A female medical healthcare worker in front of a car waiting for people for testing. Greece is checking arriving tourists at the Greek-Bul...

Is The Second Wave Of COVID-19 Here Yet?

A female medical healthcare worker in front of a car waiting for people for testing. Greece is checking arriving tourists at the Greek-Bulgarian borders on July 31, 2020 for Covid-19. Travelers in cars and buses from all over Europe but mostly from Bulgaria, Romania, Czech Republic and Poland arrive at the Greek Bulgarian borders of Promahonas – Kulata, entering point in Greece for holidays and they are checked for Coronavirus. Greece lifted the travel ban since July 1 and relaunched the tourism season. Arriving tourists should carry the special Passenger Locator Form for each individual, a new required document to enter Greece for all the arriving people and the increased Covid-19 Coronavirus tests that are applied to most of the arriving cars, based on a special algorithm. Greece increased the testing capacity with the health crew of the National Public Health Organization EODY at the land borders. Greece will allow the entrance only to passengers with up to 72 hours prior to the arrival Covid-19 test with negative results in English from a certified laboratory. In August 2020 Greece is starting implementing new protective measures against the spread of the pandemic outbreak, as people relax and avoid the guidlines. (Photo by Nicolas Economou/NurPhoto via Getty Images)

Since the start of the coronavirus pandemic, we’ve been hearing warnings of a “second wave” coming our way this fall and winter — and it doesn’t sound pretty. “There’s a possibility that the assault of the virus on our nation next winter will actually be even more difficult than the one we just went through,” Robert Redfield, director of the The Centers for Disease Control and Prevention, told The Washington Post back in April. “We’re going to have the flu epidemic and the coronavirus epidemic at the same time.”

Well, it’s fall. But honestly, it still feels like we’re firmly in the midst of the first wave of COVID-19. “I’m not so sure that we can even call it first and second and third waves as much as, this thing is going to go around and around and around until we’re able to either vaccinate or build some level of herd immunity,” says Renee Dua, MD, founder and chief medical officer at Heal.
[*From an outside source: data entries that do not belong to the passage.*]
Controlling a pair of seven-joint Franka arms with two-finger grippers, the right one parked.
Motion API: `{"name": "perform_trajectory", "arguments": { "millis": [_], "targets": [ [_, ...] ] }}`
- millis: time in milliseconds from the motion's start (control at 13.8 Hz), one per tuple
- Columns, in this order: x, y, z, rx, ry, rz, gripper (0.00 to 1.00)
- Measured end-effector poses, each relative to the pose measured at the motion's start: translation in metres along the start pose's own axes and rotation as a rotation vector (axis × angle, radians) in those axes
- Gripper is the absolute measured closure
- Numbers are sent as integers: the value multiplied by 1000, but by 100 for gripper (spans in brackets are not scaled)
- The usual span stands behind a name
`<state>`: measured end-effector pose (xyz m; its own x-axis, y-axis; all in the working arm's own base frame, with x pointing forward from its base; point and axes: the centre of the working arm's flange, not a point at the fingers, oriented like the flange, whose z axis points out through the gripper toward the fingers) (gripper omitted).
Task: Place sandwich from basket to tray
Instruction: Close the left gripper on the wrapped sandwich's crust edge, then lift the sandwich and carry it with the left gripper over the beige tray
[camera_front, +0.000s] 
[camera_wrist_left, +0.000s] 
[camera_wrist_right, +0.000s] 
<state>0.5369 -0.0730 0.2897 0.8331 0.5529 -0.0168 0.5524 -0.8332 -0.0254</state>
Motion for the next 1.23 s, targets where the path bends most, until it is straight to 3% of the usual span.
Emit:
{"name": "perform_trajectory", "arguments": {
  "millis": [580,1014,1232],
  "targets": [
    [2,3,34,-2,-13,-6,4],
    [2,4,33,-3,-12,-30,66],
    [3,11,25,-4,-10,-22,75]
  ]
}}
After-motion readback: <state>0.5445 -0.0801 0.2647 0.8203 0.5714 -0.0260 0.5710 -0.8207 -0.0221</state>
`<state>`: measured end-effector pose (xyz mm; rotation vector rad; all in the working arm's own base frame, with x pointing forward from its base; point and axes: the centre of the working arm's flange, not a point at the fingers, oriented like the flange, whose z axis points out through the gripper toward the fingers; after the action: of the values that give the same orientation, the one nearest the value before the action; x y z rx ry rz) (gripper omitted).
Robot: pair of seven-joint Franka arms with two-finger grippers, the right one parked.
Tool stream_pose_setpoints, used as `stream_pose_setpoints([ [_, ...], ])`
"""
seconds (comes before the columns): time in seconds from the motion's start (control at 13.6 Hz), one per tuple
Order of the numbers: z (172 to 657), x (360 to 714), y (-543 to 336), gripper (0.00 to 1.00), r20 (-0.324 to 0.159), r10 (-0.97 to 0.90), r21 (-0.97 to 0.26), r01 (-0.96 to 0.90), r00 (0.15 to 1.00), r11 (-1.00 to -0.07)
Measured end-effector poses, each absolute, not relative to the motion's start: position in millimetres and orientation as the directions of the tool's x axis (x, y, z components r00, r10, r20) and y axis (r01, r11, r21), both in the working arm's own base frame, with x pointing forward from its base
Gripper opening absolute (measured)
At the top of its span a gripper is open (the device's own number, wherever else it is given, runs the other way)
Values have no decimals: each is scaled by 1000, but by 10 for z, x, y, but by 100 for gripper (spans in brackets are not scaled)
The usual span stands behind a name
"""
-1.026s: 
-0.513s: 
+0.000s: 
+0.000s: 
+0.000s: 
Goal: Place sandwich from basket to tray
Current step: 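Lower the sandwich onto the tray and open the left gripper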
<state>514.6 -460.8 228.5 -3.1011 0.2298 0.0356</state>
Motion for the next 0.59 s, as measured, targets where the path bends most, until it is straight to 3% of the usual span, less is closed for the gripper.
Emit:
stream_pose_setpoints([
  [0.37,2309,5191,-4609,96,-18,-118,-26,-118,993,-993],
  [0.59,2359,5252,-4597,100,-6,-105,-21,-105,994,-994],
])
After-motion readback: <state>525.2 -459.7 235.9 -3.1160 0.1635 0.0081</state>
Regardless, we can expect a spike in the number of coronavirus cases this winter, says Shannon Sovndal, MD, an emergency medical services medical director in Boulder, Colorado and the author of Fragile. This one would be big enough to potentially overwhelm hospitals like it did earlier this year. He points to surfing actual waves as an analogy for the virus.

“There’s always waves hitting you — you’re just waiting for the one big one,” he says. “The next wave would be another stress on the healthcare system where we’re worried about how many ICU beds and ventilators we have. That’s a big wave to me. So we’ve had the disease come, we’ve had a big spike, and we’ve had oscillations, and now we’re worried about another spike as the winter months come.”

And what would cause this enormous wave? Carelessness. “People are becoming fatigued from social distancing and wearing a mask, and so your resolution to be good with that wanes a little bit. That’s just human nature,” Dr. Sovndal explains. “As the weather changes, we’re going to be in more proximity to other people,” he adds. “The community is opening up again, restaurants are open, and those things are going to cause the spread as well. So I do feel like there’s going to be another spike or wave of COVID-19.”

“My take on it is that it is important to heed restrictions, wave or no. Do everything you can to wear a mask, and wash your hands and physically distance,” Dr. Dua says. “Until we build some kind of immunity in the communities, this is going to go on and on.”

Right now, countries across Europe are experiencing a second wave of their own — and just like earlier in March, we could be right behind them. Confirmed cases in France, Spain, and the U.K. are now higher on an average day than at the peak of this spring’s emergency, according to the Wall Street Journal, although they acknowledge that this trend also reflects more frequent testing.

While we can’t predict the future, it is possible that another big spike of COVID-19 cases is on the horizon — meaning quarantine round two. And the only way to prevent that (or at least ease it) is to follow the rules that have been constantly hammered in our minds since the start of the pandemic: wash your hands, stay inside as much as you can, social distance, wear your mask, and now, get your flu shot.